Task details: Search each line below for "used", then return the lines where it appears.

Records from a data collection:
- - -
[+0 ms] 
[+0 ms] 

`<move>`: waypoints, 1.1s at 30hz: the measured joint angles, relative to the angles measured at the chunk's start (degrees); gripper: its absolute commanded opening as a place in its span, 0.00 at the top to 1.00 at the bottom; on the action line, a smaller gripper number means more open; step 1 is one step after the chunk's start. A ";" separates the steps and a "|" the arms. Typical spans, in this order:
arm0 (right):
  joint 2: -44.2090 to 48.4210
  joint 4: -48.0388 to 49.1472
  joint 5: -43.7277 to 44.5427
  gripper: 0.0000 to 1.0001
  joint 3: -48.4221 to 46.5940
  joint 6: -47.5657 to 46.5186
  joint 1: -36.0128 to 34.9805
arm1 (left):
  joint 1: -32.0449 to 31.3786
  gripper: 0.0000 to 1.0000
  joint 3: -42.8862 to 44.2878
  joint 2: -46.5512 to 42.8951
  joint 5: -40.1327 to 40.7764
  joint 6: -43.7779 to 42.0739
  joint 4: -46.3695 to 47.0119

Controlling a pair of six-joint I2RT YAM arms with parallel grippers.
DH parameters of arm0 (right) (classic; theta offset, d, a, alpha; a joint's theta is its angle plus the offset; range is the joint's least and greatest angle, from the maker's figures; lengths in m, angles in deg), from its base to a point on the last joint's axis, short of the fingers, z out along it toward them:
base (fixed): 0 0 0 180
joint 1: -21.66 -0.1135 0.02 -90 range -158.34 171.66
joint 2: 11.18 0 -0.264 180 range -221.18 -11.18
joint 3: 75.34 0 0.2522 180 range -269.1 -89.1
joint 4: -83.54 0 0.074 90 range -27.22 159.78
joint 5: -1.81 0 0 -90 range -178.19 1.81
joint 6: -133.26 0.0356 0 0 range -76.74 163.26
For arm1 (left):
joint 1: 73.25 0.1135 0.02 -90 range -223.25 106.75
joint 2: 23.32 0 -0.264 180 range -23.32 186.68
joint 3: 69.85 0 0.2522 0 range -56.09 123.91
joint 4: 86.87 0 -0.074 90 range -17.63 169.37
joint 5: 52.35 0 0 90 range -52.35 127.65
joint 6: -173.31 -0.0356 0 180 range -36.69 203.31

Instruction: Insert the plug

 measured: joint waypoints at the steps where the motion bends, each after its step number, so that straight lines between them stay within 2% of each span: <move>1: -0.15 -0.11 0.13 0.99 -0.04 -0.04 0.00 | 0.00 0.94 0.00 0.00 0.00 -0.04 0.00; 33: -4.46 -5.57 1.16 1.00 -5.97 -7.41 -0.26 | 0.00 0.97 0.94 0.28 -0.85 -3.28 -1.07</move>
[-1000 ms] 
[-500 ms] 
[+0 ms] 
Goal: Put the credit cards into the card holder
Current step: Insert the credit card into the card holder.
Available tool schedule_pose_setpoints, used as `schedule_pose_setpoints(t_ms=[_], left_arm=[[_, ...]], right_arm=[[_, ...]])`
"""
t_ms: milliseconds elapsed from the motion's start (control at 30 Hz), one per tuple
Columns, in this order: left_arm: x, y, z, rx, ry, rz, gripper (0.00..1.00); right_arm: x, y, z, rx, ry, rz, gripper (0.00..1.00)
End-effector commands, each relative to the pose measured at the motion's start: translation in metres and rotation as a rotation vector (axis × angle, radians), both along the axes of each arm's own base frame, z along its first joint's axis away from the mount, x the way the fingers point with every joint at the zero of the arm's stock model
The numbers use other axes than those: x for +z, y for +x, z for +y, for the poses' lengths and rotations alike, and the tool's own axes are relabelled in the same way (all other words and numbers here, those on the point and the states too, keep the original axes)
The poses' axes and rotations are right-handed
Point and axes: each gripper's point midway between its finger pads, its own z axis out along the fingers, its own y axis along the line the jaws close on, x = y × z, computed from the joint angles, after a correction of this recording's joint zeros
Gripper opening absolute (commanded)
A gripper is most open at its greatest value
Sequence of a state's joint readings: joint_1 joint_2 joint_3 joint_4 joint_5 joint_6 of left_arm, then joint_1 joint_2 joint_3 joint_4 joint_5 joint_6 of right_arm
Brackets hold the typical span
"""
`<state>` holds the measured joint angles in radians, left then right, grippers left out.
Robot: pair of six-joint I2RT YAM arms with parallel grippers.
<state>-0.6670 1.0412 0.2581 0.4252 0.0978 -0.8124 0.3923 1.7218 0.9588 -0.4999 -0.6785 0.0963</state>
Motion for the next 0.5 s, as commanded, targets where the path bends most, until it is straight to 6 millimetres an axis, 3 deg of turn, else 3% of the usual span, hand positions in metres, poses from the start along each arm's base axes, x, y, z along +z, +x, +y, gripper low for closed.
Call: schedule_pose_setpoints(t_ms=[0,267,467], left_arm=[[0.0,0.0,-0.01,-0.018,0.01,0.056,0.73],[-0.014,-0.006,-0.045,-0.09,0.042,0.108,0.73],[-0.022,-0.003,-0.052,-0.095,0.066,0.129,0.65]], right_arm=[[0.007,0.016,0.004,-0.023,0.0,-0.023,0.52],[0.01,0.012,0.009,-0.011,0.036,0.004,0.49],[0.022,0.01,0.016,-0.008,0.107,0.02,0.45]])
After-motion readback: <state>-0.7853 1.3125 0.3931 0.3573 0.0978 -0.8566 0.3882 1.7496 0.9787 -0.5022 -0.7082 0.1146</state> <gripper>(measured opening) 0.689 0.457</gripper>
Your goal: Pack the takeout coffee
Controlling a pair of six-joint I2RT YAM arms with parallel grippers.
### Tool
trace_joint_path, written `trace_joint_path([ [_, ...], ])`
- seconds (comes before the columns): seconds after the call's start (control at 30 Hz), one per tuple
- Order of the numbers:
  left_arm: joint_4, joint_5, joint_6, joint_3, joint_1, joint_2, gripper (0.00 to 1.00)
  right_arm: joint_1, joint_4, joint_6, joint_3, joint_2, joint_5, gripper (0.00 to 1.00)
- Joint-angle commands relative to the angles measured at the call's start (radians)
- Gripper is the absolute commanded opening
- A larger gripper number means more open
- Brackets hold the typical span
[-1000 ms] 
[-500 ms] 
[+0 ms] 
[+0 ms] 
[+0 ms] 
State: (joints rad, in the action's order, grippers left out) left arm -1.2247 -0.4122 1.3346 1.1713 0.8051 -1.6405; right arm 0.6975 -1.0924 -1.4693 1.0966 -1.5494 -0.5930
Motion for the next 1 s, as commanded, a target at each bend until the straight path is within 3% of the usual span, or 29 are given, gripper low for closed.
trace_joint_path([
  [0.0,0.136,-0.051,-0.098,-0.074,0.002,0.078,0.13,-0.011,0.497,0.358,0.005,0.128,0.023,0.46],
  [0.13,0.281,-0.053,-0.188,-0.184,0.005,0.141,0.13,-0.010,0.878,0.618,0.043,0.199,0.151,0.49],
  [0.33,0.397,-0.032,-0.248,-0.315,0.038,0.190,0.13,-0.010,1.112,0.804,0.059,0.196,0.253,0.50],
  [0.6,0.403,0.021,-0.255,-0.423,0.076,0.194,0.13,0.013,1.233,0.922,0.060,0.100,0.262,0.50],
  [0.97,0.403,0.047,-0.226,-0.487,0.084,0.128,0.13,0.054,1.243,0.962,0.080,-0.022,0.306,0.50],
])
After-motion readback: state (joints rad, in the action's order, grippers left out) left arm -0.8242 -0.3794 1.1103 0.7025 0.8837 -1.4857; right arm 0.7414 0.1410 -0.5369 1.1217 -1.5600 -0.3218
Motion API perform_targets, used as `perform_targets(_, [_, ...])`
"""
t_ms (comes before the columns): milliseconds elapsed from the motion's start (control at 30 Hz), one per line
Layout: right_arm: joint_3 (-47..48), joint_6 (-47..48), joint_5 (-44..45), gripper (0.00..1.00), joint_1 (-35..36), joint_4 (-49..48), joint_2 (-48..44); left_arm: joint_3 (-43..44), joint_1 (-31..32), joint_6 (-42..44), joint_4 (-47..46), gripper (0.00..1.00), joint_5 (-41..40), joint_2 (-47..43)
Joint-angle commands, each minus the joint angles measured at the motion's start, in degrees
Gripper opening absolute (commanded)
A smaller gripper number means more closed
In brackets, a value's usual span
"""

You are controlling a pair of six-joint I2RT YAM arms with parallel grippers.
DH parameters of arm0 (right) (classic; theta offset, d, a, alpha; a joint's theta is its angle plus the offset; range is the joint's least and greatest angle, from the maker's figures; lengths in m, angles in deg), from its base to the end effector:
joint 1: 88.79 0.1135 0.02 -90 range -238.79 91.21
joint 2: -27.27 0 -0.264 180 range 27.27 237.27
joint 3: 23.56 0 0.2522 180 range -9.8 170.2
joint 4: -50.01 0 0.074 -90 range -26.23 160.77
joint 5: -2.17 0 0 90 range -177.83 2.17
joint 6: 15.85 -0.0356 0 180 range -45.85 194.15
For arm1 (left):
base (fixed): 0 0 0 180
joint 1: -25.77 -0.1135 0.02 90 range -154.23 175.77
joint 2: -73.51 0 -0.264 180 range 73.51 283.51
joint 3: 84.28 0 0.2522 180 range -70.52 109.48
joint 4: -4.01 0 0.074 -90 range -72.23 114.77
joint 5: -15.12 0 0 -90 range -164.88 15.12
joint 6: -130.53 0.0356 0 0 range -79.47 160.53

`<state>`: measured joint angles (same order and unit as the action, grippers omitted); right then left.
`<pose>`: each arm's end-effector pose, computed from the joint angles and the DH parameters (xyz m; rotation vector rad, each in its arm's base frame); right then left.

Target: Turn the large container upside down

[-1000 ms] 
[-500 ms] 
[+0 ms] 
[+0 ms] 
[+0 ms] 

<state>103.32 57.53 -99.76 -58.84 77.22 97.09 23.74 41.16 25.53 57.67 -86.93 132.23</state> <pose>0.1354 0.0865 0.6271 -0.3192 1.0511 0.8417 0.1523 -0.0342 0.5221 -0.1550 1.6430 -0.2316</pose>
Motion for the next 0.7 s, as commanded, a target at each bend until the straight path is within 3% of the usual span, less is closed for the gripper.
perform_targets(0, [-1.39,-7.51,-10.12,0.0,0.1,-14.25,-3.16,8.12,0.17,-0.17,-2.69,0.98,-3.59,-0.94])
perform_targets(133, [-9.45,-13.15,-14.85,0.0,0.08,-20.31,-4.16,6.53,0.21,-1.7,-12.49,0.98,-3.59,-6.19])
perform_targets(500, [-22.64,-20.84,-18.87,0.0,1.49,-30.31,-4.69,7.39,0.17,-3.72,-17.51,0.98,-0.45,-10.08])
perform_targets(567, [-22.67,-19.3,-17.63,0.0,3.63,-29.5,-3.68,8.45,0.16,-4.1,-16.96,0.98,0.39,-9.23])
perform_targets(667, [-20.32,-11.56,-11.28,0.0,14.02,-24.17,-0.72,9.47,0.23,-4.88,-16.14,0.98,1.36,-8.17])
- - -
Reply:
Available tool schedule_pose_setpoints, used as `schedule_pose_setpoints(t_ms=[_], left_arm=[[_, ...]], right_arm=[[_, ...]])`
Motion API perform_targets, used as `perform_targets(_, [_, ...])`

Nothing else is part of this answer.